Ребекка с фермы «Солнечный ручей»
Шрифт:
— Прекрасная идея! — обрадовался Адам. — Только почему вы всецело берете ответственность на себя? Позвольте и мне поучаствовать. Я очень заинтересован в этом ребенке, причем с тех пор, когда она еще в полном смысле слова была ребенком.
— Все же не вы ее мне открыли, — иронически парировала мисс Максвелл. — Я сама ее нашла.
— Ну, вас еще не было в Уорехаме, когда мы подружились с Ребеккой Рэндалл, — засмеялся Адам и рассказал о том, при каких обстоятельствах произошло их знакомство. — Я давно размышляю, как бы поспособствовать ее развитию, но пока ничего толкового не надумал.
— По
— Так примите помощь от меня. И, позвольте, я буду действовать через вас. Мне тяжело видеть молодое деревце, которому не хватает света и воздуха. А тут милая, одаренная девочка! Год назад я пытал ее тетушек — нельзя ли мне дать ей музыкальное образование. Я убеждал их, что это не будет дорого и что если они так щепетильны, то могут возвращать мне эти деньги по частям. Младшей мисс Сойер мое предложение, похоже, понравилось, но старшая — ни в какую! Члены этой семьи никогда не жили на милостыню, и они не хотят опозорить фамильную честь.
— Вообще-то, мне нравятся эти бескомпромиссные старухи Новой Англии, — воскликнула мисс Максвелл. — В том, что Ребекка с младенческих лет научилась разделять печаль и нужду своих ближних, есть свои плюсы. Тяготы придали ей решимости. Бедность дает ей задор, уверенность в своих силах. А что касается нынешних ее нужд… Видите ли, есть такие вещи, которые только женщина может сделать для девочки. Мне не хотелось бы, чтобы это делали для нее вы. Я всегда с ней очень осторожна, боюсь ранить ее самолюбие. Но деньги на ее путешествие я приму без колебаний. И вы правы, что это должно остаться между нами.

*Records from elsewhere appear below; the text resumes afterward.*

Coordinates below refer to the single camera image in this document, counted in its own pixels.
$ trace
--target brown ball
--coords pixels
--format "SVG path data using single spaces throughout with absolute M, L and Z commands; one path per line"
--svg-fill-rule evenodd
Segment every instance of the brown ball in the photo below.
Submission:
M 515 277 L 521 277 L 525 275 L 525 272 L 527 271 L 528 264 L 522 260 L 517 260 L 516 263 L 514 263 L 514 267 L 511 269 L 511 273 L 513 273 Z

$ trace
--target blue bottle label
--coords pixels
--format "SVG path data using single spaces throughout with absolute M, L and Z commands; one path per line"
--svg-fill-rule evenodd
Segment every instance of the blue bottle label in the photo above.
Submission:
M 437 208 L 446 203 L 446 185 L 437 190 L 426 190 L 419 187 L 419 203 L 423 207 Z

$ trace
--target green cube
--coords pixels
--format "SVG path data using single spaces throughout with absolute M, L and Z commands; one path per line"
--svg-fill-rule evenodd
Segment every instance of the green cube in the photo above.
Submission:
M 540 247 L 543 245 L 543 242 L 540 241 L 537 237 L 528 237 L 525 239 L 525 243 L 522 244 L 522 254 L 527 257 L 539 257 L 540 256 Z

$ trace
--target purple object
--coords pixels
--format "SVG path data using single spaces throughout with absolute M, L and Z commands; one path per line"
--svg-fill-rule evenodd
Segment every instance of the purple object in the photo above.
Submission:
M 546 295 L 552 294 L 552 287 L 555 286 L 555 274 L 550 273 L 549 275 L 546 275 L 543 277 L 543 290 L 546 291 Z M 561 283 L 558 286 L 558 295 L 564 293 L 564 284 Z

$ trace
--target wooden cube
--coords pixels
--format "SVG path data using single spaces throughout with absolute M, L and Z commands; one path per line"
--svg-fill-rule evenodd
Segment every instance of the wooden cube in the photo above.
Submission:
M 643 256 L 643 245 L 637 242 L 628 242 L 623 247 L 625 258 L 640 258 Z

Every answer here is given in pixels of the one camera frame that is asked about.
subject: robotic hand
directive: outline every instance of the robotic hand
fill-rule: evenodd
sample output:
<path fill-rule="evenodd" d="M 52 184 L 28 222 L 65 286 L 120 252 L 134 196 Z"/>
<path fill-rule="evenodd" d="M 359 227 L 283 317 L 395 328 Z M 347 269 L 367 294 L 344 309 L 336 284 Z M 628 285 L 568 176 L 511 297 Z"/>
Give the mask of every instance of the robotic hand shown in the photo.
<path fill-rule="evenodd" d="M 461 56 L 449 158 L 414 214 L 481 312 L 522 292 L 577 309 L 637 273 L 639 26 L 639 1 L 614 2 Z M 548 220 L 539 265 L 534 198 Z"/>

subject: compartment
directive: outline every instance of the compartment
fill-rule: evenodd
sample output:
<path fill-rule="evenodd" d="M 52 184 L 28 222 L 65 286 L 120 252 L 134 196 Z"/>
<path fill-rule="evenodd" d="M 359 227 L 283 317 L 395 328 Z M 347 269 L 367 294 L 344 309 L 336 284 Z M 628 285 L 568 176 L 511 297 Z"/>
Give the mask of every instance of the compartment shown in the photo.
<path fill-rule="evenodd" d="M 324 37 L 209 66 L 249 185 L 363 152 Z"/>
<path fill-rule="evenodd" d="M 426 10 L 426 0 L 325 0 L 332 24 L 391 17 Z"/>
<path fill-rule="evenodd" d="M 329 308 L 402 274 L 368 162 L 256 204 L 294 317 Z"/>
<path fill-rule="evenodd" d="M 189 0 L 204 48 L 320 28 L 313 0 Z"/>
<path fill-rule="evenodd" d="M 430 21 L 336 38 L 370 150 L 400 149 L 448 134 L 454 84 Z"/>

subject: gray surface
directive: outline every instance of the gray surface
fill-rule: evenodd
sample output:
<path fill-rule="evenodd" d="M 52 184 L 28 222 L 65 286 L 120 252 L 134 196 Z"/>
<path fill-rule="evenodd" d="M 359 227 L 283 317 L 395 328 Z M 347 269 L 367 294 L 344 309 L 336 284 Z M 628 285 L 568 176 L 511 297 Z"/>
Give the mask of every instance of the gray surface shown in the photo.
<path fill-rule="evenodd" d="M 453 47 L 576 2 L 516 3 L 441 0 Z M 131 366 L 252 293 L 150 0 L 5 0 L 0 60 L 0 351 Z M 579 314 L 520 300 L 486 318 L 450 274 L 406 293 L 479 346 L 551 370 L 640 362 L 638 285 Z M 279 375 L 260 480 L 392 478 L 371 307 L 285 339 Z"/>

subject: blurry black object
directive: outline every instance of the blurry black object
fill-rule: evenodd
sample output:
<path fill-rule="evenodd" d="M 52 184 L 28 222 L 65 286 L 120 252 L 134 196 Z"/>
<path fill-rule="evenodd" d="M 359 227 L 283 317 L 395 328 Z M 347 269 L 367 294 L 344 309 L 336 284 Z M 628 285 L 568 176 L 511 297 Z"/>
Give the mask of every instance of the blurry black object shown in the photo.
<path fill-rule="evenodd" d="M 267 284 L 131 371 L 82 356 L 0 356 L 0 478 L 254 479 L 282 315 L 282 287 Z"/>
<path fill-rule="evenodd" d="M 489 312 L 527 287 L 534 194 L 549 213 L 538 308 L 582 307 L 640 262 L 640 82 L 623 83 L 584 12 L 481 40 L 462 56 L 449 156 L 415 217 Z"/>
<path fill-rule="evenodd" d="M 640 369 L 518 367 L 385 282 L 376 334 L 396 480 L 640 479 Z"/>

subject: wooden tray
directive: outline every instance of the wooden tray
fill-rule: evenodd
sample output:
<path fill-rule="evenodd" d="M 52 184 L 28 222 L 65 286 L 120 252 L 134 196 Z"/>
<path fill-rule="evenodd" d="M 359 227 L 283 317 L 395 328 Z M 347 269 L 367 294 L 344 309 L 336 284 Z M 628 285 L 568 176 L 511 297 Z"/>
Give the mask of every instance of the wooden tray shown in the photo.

— Вы для нее своего рода крестная мать! — воскликнул Адам, горячо пожимая мисс Максвелл руку. — Кстати, не возьмете ли вы с собой и ее соседку по комнате? Они, похоже, не могут жить друг без друга.
— Простите мне мой эгоизм, но я предпочла бы «владеть» Ребеккой одна, — ответила мисс Максвелл.
— Хорошо, я все понял, — растерянно проговорил Адам. — Просто я думал, что с двумя детьми в некотором смысле легче, чем с одним. А вот и она!
Они увидели в окно, как Ребекка прогуливается вдоль тихой улочки с юношей лет шестнадцати. Казалось, они о чем-то дружески разговаривают, причем еще что-то читают друг другу вслух — черная головка и другая, русая с вьющимися волосами, наклонялись над листком почтовой бумаги. Ребекка то и дело поглядывала на своего спутника, и ее глаза светились симпатией и пониманием.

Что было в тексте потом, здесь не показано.